Bombs are falling amid complete chaos. Director Mary McGuckian portrays Ifrah’s escape from Mogadishu in frightening, documentary fashion: you are there, experiencing the terror Ifrah experiences. The viewer becomes firmly placed in Ifrah’s shoes as she makes a perilous journey to safety, with danger at every corner. Who can she trust to help her? At the edge of your seat each step of the way, deep insight is gained into the desperation and determination of refugees fleeing for their lives.  It is a shock when Ifrah doesn’t wind up in the US, but she has luckily landed in a haven where she realizes the potential buried inside of her.  Today, Ifrah is a leader in the campaign to end FGM (Female Genital Mutilation).  Mary McGuckian and Ifrah Ahmed are sheltering in the Republic of Ireland, and a recorded interview with them both after the screening is being arranged.

 

About the Filmmaker

McGuckian has been producing, writing and directing feature films independently for over twenty years.  A Girl From Mogadishu is her twelfth film as an auteur – producer, writer and director.  Born and raised in Northern Ireland during the ‘troubles’, McGuckian completed her education in the Republic of Ireland at Trinity College, Dublin, taking a degree in engineering. At the same time, she became deeply involved with “Trinity Players”, appearing in over 30 productions, as well as producing, designing and directing.   Post graduation, she followed an autodidactic path in literature, theatre, acting and directing in London, Paris and Italy, including writing a number of avant-garde plays, the most acclaimed of which was a long-running stage adaption of Brian Merriman’s poem, The Midnight Corner.  In the early 1990s, she set up her own company, Pembridge Productions, to develop and produce feature film projects.  Active as a co-producer on many Irish feature films, the company also produced three pictures which McGuckian wrote and directed, Words Upon the Window Pane, This is the Sea, and Best.  Other films include Man on the Train, with Donald Sutherland; The Bridge of San Luis Rey, with F Murray Abraham, Kathy Bates, Gabriel Byrne, Geraldine Chapin, Robert De Niro and Harvey Keitel and The Price of Desire, a dramatization of the inception of 20th century architecture.

About Ifrah Ahmed

Ahmed left Mogadishu at the age of 17, and was granted refugee status in Ireland in 2006. Ahmed has established the United Youth of Ireland in 2010, an NGO for young immigrants, and the Ifrah Foundation, which is devoted to eliminating Female Genital Mutilation.  Since 2016, she has been a Gender Advisor to the Prime Minister of Somalia.

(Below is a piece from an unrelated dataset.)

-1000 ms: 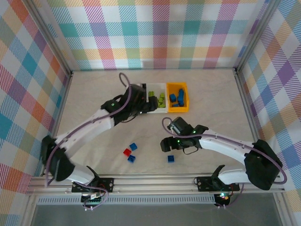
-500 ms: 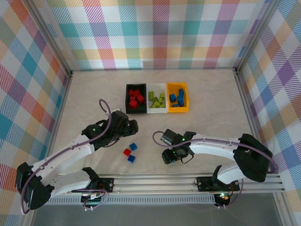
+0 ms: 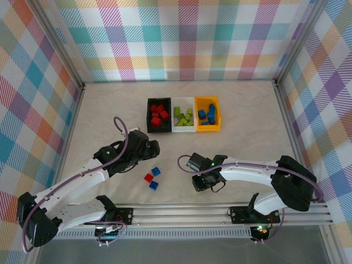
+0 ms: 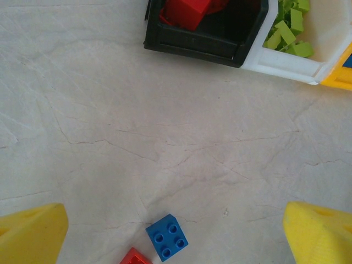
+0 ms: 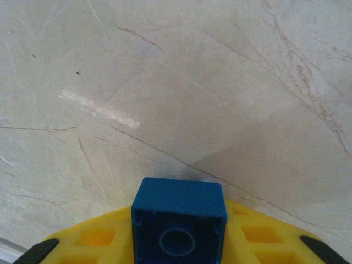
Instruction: Sort the legos into containers by color
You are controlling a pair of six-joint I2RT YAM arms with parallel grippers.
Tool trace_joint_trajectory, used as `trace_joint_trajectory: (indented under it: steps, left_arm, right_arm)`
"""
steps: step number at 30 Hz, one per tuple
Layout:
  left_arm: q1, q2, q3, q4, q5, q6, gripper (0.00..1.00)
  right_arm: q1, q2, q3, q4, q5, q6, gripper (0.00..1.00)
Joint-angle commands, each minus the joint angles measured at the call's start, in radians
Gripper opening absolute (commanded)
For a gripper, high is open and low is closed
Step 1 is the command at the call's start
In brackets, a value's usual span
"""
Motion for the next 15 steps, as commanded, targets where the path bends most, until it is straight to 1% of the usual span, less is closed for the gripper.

The United Youth of Ireland provides support to young immigrants in their business, artistic and creative pursuits.  Through the Ifrah Foundation, Ahmed continues to advocate for the eradication of FGM in her native Somalia. Her work includes raising awareness through producing media content to highlight the negative impact of FGM. In July 2018, in collaboration with the Global Media Campaign to end FGM, Ahmed produced a short documentary on the death of 10 year old girl due to complication resulting from FGM.

Additionally, Ahmed has been involved in organizing various events, workshops, fundraisers and seminars. Ifrah Foundation has partnered on impactful projects with international NGOs, and has formed strategic partnerships with governmental agencies on policy and legislation. Her focus over the past four years has been to deliver programs in Somalia providing evidence-based results that inform Ifrah Foundation’s proposed national action plan for the abandonment of FGM/C in Somalia.

Ahmed was awarded with People of the Year Award in 2018 for her work.